She was right. He didn’t. He knew it should sound crazy, that she
should sound crazy. But he wanted it to be real, to be true. He had never had
anything, or been important. His future was written in his birth. He was born
to poor laborers. He would grow to become a poor laborer. He hated that. He
wanted more. So desperately. He would do so much to have it. It might make him
a fool, but he wanted to believe her.
“I’m listening.”
“Stick with me and you can have it all – you’ll be a great
warrior, a great leader, and your kingdom will be remembered forever.”
“You make big promises.”
“And you believe me.”
He did. There was something special about her and a certainty in
the way she spoke.
“Yes. I believe you.”
“And would you trade me for it?”
“Trade you? What does that mean?”
“If you want something, you have to give something in return. That
is the way deals work. Do you want to know what I know? Do you want to see what
I see?”
“Yes. Teach me to become king.”
She approached him. She wasn’t intimidating or threatening in her
motion or appearance, and yet Jason suddenly felt frightened. She was but a
girl, yet she was so much more. He face must have given away his fear, for she
smiled and commanded him to trust her. Jason didn’t, but there wasn’t anything
he could do about that now.
She showed him her true face – the face of the sinister fates, the
face of cruelty and bloody futures. She showed him her claws and her fangs and
her tortured soul.
He screamed. He begged. He nearly cried.
She didn’t listen.
She bit into him and drank his innocence and feasted on his
naiveté. She kissed him and filled his soul with hate and venom and cruelty.

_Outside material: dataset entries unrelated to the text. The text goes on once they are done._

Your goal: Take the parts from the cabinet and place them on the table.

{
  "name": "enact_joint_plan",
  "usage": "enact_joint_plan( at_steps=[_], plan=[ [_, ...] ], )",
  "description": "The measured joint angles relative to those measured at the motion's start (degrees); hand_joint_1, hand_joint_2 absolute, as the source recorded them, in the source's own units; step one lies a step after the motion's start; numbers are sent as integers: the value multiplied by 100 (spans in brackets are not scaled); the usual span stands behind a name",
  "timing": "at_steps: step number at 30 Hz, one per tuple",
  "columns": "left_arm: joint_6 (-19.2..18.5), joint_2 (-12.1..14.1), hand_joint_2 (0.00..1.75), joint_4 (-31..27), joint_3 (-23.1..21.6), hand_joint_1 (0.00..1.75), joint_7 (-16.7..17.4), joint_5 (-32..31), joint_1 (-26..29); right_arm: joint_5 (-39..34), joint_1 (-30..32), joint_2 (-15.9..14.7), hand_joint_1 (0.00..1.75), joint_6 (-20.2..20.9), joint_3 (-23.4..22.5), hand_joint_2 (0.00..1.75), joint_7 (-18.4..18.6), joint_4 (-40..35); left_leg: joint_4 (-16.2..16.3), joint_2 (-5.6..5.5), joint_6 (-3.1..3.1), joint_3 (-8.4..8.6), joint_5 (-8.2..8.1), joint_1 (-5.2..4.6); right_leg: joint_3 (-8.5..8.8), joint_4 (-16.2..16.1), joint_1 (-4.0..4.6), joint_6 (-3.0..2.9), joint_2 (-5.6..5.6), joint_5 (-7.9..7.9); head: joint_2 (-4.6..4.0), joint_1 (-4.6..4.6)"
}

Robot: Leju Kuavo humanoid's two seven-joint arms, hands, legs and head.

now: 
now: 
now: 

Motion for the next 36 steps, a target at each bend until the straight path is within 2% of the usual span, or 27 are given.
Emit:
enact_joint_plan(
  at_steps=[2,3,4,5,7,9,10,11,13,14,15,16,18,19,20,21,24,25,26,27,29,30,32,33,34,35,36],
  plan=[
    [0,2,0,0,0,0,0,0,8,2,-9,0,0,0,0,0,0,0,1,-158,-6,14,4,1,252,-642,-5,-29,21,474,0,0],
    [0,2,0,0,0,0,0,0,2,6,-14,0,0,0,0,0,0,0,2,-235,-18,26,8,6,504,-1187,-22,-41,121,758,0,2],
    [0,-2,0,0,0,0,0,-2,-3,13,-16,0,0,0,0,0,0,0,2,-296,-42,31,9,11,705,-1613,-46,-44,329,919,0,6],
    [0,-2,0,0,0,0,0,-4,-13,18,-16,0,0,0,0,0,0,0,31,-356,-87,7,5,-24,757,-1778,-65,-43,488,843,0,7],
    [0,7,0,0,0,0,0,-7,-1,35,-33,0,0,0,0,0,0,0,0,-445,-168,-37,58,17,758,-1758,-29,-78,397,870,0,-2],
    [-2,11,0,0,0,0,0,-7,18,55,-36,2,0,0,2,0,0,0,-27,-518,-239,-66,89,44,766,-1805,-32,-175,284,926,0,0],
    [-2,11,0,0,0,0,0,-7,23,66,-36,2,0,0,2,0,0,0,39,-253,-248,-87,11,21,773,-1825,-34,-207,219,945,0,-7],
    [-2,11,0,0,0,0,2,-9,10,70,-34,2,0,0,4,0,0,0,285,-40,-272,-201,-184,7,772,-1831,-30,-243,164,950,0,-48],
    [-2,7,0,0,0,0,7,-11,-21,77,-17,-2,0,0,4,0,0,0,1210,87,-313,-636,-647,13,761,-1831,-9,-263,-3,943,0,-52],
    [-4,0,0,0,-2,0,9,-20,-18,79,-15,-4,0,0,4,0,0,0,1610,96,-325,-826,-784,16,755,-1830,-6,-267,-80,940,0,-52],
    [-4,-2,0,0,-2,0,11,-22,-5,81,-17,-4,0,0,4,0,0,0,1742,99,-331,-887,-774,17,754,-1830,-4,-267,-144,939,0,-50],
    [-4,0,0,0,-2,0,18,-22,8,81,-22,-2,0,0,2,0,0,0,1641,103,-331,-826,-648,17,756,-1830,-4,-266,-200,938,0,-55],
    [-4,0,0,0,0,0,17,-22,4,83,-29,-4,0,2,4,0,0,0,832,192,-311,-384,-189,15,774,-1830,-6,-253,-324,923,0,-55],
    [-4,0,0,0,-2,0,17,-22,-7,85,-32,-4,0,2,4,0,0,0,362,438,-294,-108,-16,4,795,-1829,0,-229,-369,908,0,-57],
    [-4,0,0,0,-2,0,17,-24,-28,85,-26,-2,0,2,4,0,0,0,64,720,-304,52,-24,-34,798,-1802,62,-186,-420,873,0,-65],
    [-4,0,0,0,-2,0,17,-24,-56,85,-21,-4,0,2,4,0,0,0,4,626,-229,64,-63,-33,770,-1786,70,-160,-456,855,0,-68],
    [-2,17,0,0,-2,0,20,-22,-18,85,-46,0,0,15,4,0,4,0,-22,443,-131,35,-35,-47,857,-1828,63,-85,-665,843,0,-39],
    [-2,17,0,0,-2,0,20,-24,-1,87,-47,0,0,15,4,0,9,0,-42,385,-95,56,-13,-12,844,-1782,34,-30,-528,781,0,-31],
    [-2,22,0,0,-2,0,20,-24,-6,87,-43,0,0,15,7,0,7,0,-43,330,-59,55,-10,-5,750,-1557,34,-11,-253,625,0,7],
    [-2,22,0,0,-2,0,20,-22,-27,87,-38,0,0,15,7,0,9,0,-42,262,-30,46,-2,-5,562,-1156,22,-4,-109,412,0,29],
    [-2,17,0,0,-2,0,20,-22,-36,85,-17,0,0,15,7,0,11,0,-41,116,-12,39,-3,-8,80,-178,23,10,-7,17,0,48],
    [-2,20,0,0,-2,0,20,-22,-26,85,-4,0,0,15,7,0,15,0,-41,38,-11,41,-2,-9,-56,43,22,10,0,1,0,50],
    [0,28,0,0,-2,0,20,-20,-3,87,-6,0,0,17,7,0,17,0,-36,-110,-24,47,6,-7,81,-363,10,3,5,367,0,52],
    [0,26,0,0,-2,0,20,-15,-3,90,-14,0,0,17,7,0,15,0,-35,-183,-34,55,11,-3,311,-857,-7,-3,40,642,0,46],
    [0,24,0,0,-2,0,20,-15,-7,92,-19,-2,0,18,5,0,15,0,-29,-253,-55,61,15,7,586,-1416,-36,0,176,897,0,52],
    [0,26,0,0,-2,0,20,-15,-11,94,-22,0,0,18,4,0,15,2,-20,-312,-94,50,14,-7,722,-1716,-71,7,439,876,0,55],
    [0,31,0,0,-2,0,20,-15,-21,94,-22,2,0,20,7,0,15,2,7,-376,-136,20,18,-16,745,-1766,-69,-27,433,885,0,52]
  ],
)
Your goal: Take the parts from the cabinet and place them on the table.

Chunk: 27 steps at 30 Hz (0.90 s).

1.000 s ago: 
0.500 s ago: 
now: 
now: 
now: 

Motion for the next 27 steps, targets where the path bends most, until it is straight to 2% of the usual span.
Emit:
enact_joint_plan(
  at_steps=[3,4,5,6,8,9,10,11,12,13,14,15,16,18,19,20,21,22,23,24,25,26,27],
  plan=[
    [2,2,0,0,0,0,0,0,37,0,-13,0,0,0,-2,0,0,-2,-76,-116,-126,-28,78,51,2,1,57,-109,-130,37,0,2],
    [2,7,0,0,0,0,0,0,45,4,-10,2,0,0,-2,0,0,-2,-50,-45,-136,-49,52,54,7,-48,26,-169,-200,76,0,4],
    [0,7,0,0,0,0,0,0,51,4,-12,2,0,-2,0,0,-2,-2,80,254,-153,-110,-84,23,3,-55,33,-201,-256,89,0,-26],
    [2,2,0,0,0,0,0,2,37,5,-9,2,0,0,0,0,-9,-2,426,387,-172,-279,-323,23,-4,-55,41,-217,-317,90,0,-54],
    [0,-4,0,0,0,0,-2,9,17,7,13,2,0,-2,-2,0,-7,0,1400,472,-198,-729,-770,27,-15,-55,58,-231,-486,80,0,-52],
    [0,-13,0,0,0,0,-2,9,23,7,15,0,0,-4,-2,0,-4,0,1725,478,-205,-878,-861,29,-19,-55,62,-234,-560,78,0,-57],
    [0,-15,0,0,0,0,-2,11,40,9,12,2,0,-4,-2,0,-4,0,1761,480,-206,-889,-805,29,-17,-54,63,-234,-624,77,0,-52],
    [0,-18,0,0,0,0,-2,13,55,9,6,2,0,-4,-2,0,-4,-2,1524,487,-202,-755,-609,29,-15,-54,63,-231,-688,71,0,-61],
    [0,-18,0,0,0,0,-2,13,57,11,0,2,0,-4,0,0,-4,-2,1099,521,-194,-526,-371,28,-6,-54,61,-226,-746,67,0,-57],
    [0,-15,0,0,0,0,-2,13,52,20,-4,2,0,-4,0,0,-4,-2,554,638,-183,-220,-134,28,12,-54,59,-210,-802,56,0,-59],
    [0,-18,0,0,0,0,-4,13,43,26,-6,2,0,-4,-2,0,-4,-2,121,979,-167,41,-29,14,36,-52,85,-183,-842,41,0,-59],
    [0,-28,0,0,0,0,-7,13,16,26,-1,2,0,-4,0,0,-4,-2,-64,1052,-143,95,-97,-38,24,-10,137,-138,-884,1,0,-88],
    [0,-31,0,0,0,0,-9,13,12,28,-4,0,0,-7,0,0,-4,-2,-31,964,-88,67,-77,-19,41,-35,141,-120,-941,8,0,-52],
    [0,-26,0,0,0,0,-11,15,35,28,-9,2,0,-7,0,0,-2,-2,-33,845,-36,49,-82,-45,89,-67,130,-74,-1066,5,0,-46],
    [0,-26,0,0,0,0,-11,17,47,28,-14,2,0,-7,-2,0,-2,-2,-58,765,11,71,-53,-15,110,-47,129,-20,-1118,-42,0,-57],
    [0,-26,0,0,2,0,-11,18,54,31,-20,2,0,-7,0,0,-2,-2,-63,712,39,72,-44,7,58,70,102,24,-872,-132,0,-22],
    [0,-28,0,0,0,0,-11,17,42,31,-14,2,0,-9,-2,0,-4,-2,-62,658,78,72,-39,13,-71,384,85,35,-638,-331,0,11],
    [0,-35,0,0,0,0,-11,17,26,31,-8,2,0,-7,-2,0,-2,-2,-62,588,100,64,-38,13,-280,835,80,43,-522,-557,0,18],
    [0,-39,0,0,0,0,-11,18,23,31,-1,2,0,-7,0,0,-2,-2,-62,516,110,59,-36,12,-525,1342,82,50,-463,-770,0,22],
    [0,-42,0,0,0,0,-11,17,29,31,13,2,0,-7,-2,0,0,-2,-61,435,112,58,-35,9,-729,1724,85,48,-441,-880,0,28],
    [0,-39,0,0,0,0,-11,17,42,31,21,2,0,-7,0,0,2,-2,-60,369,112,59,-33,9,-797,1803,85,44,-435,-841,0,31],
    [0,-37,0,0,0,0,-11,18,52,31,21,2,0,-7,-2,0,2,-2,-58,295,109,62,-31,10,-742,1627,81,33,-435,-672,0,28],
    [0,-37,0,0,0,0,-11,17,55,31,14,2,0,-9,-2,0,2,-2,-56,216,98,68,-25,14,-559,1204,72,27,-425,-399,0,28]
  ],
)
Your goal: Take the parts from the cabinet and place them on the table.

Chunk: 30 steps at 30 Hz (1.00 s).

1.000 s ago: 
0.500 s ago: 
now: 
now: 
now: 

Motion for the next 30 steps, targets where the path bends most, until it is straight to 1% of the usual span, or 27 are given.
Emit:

When Jason woke she was gone. He could hardly remember her face or
the sound of her voice. He thought that perhaps it had all been a dream.
He looked back at the city that had been. The fires were burning
out, but the dark smoke still filled the sky. Valjer was no more – burnt,
ruined. The wind kicked ashes into the air and they fell across the valley a
little like dirty snowflakes. He remembered his family and their tiny cottage
and the broken and borrowed furniture they had used. He remembered the hard
winters and the hungry nights when there wasn’t enough food. He remembered the
nastiness of the other neighbors and the thieves on the street that would steal
whenever he had a little something of his own.
Valjer had been a god and his city had been powerful, but Jason’s
life had been ravaged by poverty and the injustices of the struggling. A new
rage formed within him, a new anger that had never been there before. Life had
been cruel. Life had been unfair. His city, his people, his god – they had all
lied to him and left him to rot. He would make them pay for their betrayal. He
would make the whole world pay. He would find a way. He would, no matter what,
no matter who got in his way or who tried to stop him.
Jason sat and watched the ruins of the city, a new purpose inside,
a new strength that had never been there before. He wondered if his experience
with Ananke had been real. It didn’t matter. He had the taste of it deep inside
him now, a new blood, a new soul; his course had been set. He wouldn’t change
it if he could.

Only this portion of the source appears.